Description of the task:
Within the material below, how many lines include the word "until"? Only the number should be given.

|---|

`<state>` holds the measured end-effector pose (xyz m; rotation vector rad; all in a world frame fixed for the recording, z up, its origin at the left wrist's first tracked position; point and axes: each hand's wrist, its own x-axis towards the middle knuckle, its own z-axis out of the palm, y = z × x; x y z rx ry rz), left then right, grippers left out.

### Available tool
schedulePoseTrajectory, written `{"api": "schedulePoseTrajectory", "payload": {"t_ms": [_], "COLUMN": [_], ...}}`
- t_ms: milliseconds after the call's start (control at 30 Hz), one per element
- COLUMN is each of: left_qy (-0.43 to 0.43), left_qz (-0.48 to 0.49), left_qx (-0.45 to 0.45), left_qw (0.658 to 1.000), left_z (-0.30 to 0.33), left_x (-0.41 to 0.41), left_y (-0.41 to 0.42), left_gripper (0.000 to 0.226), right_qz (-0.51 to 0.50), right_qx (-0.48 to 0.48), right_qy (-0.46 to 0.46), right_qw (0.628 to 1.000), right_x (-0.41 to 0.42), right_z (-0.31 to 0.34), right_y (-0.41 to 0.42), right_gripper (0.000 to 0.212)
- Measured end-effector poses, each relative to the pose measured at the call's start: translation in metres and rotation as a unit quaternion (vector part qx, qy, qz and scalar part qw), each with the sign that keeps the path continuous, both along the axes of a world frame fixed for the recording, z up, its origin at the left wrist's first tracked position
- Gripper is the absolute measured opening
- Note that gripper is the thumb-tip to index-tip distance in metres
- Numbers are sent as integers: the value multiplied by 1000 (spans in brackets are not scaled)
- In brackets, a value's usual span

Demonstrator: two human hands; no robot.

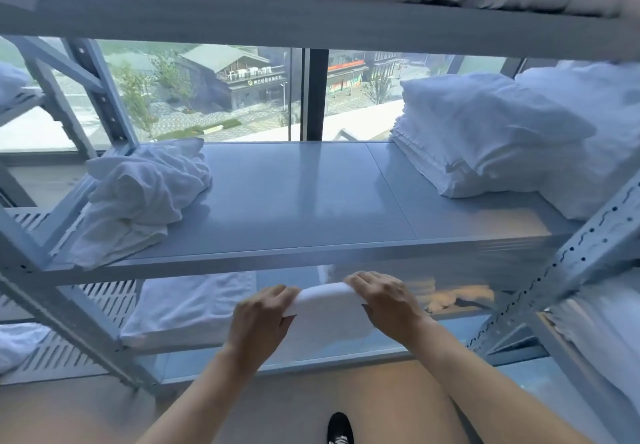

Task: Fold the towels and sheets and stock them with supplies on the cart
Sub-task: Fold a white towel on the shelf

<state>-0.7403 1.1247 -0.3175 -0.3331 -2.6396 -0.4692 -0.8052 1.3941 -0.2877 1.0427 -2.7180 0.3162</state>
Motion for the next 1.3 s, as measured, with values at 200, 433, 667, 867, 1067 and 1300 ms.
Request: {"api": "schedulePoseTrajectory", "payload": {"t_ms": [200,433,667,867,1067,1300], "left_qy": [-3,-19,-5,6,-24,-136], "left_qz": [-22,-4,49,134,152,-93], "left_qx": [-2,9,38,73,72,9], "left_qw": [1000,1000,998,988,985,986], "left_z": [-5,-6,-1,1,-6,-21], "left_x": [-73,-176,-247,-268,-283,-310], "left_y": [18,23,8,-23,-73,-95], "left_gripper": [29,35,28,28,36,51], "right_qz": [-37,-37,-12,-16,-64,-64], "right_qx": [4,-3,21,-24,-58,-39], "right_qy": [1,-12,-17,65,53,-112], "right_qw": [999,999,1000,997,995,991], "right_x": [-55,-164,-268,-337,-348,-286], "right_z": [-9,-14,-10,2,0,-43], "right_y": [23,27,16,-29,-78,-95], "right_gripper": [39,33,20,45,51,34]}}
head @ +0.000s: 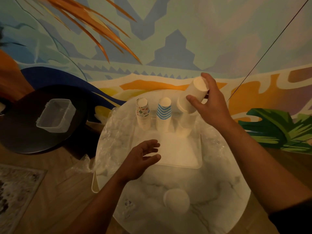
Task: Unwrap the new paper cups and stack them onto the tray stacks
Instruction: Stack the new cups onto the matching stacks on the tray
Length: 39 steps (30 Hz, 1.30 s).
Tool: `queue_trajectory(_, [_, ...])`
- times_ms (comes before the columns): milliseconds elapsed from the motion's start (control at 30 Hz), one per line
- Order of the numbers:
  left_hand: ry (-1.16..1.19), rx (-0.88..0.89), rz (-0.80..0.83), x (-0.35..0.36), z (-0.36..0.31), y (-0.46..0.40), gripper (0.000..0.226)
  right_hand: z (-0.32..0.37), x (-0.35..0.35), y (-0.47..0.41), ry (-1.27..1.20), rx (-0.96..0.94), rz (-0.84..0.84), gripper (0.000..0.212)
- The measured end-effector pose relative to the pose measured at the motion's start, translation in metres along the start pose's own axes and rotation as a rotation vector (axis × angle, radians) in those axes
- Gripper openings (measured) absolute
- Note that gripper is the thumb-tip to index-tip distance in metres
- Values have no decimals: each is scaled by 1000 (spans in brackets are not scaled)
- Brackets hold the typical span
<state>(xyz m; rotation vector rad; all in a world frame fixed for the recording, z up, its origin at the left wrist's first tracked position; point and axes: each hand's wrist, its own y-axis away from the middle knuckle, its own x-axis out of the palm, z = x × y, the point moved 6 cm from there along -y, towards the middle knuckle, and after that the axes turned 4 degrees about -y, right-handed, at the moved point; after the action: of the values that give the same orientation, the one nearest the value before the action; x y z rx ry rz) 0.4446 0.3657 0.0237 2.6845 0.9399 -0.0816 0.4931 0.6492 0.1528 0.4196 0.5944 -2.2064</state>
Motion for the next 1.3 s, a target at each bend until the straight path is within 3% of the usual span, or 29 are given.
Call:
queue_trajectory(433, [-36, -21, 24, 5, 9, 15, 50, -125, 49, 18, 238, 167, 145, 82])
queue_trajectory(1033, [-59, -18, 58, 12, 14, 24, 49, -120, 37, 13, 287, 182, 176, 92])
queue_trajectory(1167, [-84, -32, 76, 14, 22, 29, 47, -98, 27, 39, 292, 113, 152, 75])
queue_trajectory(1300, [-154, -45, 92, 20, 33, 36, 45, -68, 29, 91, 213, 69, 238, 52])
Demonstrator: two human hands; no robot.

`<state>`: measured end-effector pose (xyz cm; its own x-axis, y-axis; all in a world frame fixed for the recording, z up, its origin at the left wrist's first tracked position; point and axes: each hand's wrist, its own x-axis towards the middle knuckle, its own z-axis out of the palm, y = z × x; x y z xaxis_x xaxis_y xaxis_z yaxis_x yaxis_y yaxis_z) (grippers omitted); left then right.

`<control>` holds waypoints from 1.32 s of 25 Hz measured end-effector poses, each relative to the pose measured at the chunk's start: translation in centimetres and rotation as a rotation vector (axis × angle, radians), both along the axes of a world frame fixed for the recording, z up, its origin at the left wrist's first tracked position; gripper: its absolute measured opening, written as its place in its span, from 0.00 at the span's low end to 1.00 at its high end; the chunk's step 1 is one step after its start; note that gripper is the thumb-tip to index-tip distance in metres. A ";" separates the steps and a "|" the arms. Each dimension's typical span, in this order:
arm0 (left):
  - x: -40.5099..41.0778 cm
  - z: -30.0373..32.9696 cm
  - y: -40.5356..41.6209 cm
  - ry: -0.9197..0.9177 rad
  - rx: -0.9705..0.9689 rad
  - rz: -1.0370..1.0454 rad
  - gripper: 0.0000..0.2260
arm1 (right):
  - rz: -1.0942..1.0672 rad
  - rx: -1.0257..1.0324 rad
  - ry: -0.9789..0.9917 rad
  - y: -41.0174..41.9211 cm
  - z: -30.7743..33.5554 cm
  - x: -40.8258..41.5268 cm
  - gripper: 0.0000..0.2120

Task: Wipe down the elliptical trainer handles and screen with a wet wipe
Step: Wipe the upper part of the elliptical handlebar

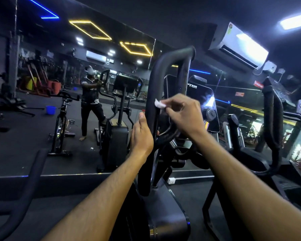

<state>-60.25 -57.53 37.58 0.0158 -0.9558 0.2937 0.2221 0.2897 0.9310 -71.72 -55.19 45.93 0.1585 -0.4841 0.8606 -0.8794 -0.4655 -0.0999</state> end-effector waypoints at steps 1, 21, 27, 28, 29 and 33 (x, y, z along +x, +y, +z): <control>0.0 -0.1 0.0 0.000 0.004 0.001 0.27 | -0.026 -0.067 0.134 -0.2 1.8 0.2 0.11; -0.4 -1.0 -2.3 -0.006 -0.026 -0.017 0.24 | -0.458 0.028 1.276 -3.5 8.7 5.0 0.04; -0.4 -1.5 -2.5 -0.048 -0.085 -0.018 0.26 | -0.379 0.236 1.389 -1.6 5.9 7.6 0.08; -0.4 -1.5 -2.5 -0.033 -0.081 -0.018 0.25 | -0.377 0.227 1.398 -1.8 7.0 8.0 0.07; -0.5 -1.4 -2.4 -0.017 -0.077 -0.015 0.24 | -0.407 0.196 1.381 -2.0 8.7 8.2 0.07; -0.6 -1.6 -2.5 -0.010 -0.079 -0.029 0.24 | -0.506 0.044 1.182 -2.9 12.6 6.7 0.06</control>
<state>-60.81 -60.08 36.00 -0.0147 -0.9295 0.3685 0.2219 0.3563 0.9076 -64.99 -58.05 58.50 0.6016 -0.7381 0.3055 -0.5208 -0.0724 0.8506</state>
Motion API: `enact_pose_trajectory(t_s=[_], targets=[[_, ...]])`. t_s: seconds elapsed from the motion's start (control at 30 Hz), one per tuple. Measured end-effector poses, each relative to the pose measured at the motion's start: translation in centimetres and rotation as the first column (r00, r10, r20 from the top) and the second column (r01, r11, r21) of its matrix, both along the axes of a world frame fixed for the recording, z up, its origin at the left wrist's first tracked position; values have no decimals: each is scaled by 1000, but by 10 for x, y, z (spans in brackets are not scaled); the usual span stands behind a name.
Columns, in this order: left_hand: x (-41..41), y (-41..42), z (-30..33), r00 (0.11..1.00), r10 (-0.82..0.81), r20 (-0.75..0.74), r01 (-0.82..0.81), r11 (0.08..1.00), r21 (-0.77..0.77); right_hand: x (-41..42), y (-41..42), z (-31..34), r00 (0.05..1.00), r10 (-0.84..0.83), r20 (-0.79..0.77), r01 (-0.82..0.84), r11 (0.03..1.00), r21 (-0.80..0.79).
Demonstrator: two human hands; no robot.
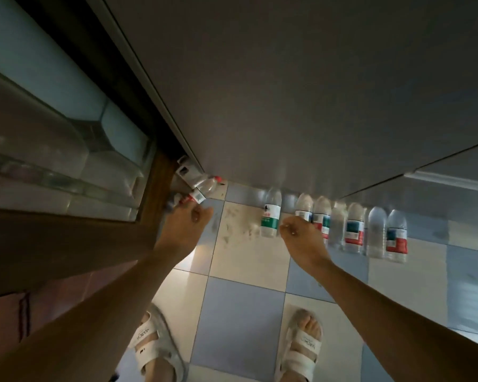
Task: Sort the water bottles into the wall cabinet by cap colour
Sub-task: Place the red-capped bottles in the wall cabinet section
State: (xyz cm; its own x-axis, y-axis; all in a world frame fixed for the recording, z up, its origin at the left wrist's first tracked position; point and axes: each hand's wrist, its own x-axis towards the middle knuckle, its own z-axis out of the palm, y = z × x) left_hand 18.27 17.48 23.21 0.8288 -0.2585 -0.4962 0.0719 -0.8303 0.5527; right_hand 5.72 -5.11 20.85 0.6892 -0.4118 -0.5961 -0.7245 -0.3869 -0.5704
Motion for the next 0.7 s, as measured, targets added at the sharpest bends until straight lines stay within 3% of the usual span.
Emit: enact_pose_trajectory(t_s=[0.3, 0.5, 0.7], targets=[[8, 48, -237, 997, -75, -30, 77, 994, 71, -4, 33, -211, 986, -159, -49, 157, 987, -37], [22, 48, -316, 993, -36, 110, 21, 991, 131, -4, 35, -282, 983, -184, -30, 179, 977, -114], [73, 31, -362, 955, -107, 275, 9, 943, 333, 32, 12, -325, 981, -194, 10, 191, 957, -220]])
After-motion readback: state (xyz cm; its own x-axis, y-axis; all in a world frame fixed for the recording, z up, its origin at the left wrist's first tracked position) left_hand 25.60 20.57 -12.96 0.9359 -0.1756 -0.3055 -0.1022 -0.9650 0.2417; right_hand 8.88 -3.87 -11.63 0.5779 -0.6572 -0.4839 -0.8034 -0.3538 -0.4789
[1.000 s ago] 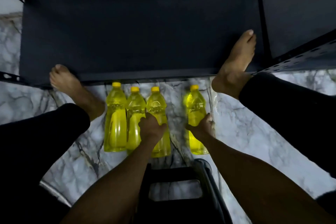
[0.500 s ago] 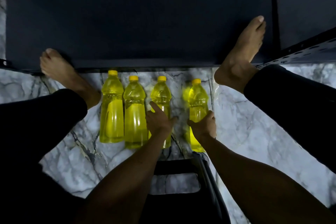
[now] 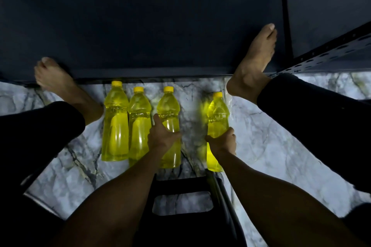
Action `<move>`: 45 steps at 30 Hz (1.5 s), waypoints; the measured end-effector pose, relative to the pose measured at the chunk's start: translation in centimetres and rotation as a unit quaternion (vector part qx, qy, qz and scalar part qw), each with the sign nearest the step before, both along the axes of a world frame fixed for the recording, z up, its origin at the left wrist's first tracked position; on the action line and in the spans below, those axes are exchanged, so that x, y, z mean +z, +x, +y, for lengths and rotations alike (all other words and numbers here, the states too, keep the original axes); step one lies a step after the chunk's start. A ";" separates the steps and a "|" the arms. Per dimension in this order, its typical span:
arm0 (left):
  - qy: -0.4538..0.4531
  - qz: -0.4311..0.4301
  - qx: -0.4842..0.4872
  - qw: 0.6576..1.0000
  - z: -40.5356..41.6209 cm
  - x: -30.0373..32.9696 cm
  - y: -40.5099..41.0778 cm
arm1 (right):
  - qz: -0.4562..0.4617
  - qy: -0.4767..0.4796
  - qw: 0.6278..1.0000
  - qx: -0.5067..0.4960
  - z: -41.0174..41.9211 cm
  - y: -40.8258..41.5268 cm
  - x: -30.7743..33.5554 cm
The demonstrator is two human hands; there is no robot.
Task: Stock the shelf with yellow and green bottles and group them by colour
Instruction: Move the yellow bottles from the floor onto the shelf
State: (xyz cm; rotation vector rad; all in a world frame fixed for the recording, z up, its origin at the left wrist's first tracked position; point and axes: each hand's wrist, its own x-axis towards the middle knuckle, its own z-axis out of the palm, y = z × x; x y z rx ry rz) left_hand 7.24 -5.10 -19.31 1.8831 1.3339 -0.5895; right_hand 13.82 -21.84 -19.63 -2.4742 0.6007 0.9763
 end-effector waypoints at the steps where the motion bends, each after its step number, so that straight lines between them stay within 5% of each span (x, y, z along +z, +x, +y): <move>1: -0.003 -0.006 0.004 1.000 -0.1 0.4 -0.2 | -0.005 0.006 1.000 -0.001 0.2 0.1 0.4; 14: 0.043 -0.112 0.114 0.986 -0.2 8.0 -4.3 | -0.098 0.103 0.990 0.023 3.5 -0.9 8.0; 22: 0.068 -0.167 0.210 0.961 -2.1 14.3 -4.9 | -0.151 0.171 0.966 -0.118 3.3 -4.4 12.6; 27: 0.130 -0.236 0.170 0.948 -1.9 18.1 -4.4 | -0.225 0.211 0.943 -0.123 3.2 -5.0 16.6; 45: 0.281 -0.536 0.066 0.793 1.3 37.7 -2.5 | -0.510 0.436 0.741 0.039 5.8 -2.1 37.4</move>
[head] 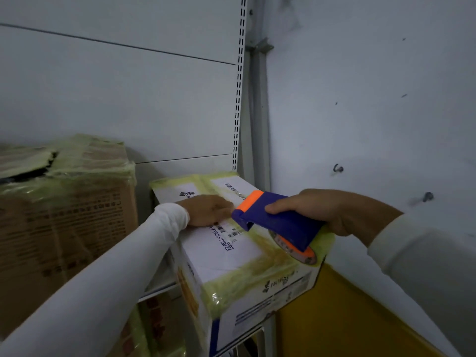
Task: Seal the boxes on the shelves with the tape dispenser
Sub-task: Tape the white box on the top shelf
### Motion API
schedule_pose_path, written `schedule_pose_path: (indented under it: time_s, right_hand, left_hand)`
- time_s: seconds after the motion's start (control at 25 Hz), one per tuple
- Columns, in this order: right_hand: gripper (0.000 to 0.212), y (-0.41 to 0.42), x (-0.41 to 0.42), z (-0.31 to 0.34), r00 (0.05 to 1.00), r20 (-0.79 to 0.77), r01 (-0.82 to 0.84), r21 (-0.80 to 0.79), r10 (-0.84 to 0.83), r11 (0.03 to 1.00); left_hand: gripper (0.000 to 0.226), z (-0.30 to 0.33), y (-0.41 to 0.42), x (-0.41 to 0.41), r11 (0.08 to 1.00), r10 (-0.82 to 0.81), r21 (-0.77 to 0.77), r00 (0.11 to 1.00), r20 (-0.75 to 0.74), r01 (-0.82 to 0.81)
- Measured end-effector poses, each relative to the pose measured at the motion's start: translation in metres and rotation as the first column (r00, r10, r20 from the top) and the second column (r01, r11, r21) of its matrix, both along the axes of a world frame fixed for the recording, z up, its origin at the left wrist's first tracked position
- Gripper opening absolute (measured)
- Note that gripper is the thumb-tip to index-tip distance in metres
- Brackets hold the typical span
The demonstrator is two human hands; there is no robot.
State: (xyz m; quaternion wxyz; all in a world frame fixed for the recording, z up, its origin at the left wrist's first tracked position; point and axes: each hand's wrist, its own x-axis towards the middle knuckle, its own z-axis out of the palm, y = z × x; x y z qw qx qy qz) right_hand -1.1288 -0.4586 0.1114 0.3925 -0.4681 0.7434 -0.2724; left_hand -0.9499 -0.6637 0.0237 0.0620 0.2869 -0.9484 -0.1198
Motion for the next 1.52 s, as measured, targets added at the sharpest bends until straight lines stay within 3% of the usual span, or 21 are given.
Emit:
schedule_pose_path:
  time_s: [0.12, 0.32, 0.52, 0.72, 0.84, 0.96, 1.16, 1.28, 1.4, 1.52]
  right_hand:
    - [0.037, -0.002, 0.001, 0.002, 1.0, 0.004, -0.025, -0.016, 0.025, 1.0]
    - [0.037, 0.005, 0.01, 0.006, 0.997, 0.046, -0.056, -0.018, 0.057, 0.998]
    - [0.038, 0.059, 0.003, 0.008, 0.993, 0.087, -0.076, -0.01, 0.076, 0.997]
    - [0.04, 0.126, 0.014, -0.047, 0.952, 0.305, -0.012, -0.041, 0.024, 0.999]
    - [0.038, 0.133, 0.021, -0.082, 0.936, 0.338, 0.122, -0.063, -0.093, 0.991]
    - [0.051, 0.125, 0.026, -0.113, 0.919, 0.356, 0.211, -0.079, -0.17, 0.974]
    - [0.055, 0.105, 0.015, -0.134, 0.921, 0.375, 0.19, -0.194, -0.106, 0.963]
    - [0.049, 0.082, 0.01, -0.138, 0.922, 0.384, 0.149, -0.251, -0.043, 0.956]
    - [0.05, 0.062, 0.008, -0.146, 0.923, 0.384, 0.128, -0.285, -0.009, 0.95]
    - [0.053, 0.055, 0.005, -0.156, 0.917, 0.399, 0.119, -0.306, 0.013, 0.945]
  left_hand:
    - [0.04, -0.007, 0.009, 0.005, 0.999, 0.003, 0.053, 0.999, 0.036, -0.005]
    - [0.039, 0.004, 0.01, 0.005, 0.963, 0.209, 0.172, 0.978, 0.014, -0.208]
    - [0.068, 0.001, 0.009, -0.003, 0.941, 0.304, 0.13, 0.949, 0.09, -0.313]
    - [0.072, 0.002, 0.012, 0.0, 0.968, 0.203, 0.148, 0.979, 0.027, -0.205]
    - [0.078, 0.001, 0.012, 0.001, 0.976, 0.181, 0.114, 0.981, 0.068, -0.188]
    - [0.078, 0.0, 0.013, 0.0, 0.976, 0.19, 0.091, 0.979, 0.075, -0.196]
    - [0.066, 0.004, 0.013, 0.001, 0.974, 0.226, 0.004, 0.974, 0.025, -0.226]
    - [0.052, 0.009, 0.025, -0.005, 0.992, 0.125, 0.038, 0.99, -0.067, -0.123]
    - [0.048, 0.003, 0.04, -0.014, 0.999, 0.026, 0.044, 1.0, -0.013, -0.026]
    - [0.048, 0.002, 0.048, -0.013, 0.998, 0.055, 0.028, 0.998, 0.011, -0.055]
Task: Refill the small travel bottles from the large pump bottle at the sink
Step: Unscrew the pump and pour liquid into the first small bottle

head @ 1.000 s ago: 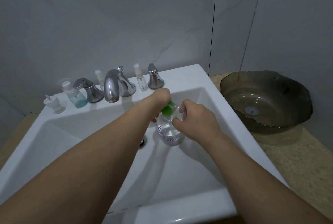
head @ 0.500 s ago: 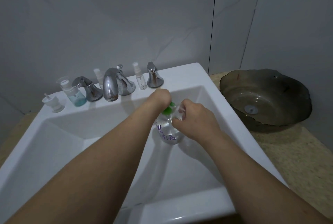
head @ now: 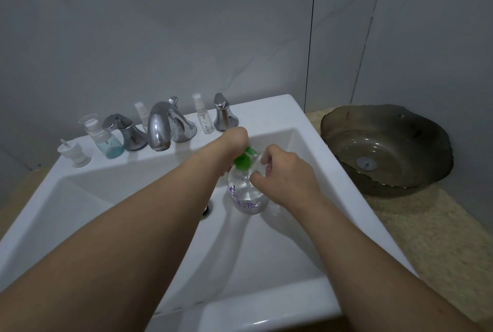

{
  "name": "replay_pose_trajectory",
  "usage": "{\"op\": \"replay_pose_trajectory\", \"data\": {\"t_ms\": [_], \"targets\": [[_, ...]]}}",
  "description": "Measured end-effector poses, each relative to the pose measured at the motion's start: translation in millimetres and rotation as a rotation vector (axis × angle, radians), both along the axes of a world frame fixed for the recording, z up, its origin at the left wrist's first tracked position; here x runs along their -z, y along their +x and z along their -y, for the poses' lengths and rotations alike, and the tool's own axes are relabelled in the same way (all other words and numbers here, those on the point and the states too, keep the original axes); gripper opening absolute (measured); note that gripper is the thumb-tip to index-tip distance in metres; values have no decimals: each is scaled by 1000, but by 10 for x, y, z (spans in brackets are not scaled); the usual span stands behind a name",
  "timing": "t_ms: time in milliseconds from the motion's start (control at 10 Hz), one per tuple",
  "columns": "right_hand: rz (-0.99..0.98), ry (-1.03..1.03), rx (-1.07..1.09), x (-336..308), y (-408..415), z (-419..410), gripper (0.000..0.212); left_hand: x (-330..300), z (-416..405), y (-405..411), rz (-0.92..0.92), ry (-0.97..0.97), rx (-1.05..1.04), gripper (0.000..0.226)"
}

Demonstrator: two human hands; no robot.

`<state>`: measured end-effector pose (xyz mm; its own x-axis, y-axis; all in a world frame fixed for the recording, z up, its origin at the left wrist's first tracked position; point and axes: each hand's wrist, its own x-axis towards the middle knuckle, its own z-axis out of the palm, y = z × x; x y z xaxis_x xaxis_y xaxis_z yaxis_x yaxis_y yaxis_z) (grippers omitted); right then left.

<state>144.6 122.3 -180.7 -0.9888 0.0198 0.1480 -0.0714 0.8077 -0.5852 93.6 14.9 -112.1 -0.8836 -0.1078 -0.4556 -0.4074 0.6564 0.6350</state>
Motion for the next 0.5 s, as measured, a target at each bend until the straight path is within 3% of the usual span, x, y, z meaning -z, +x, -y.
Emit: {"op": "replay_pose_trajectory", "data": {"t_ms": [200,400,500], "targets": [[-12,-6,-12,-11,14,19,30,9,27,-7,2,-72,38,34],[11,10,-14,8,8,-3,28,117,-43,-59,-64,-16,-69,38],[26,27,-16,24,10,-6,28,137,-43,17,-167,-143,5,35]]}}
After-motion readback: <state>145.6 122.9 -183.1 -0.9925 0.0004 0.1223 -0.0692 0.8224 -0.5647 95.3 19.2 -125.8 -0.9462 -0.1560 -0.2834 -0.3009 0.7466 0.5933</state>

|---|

Output of the exercise:
4